El cuásar más lejano descubierto ayudará a entender los agujeros negros

El cuásar más lejano descubierto ayudará a entender los agujeros negros

El cuásar más lejano descubierto hasta ahora está a 13,030 millones de años luz de la Tierra y alberga una agujero negro supermasivo que equivale a la masa combinada de 1,600 millones de soles, un hallazgo que servirá para aumentar el conocimiento sobre cómo se forman los agujeros negros.

El descubrimiento ha sido presentado hoy durante la reunión anual de la Sociedad Astronómica Americana y ya ha sido aceptado para su publicación en Astrophysical Journal Letters.
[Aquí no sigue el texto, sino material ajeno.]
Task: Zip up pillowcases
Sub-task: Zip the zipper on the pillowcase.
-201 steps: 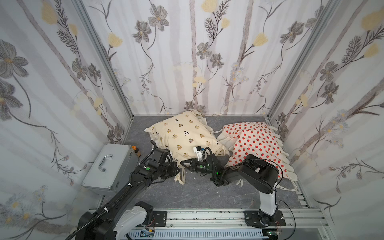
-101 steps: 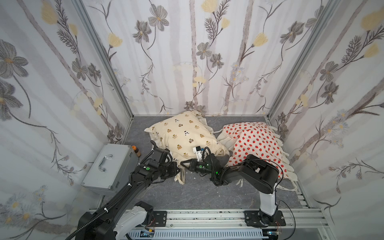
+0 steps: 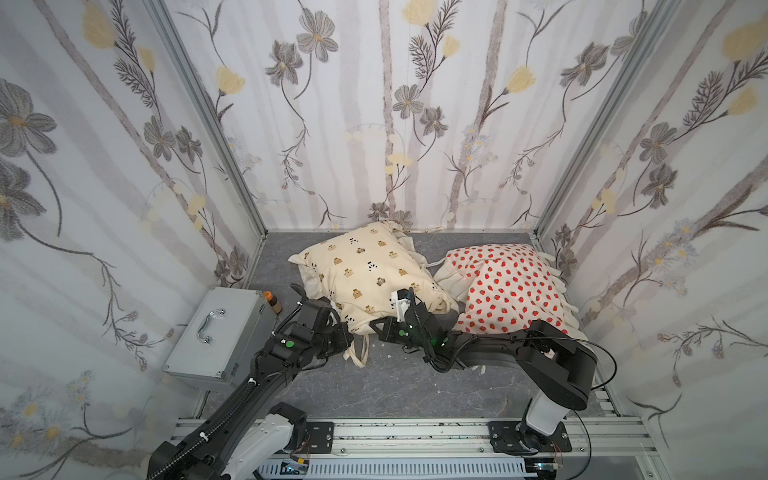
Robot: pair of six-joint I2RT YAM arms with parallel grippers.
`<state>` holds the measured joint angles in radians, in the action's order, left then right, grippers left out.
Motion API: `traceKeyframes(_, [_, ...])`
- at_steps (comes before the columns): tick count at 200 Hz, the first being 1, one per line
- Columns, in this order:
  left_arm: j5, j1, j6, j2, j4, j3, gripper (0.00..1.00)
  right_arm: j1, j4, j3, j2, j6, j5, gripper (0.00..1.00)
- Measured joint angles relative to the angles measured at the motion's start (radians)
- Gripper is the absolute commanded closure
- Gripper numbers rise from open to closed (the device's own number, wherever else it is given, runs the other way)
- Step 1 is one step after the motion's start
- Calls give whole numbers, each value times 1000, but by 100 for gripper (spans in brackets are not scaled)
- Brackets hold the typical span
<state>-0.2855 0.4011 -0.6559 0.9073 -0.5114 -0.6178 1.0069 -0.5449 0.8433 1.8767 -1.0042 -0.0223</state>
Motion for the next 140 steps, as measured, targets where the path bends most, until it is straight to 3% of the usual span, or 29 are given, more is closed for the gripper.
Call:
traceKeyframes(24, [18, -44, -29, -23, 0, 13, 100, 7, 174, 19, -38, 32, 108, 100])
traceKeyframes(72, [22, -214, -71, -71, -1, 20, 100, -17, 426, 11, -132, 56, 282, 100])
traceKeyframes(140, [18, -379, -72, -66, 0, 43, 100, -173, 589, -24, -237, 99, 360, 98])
Los cuásares son cuerpos celestes muy brillantes alimentados por agujeros negros supermasivos y este, que se ha designado como J0313-1806, se formó hace 670 millones de años después del Big Bang, cuando el universo tenía solo un 5 % de su edad actual, explica la Universidad de Arizona (EE.UU).

Este cuásar es el primero de su clase en mostrar evidencia de un viento saliente de gas súper calentado que escapa de los alrededores del agujero negro a un quinto de la velocidad de la luz y revela la existencia de un fuerte viento impulsado por este objeto.

Además, las observaciones muestran una intensa actividad de formación de estrellas en la galaxia anfitriona donde se encuentra el cuásar.

Este objeto celeste está solo 20 millones de años luz más lejos que el anterior récord, pero contiene un agujero negro supermasivo el doble de pesado, lo que "marca un avance significativo para la cosmología" sobre su formación.

"Esta es la primera evidencia de cómo un agujero negro supermasivo está afectando a su galaxia anfitriona a su alrededor", dijo la autora principal del artículo Feige Wang, de la Universidad de Arizona.

Los cuásares, que ya acumulaban millones o incluso miles de millones de masas solares en sus agujeros negros en una época en que el universo era muy joven, plantean un desafío a los científicos que tratan de explicar cómo llegaron a existir cuando apenas tuvieron tiempo de hacerlo.

Una explicación comúnmente aceptada de la formación de un agujero negro implica que una estrella explote como supernova al final de su vida y se colapse en un agujero negro. Cuando estos se fusionan con el tiempo, pueden, teóricamente, convertirse en supermasivos.

El agujero negro del cuásar J0313-1806 es "demasiado grande" para ser explicado por las teorías actuales, pues el equipo calculó que debería de tener unas 10,000 masas solares.

Por ello, este agujero negro "debe de haberse formado por un mecanismo diferente", señala el también autor del estudio Xiaohui Fan, de la misma universidad.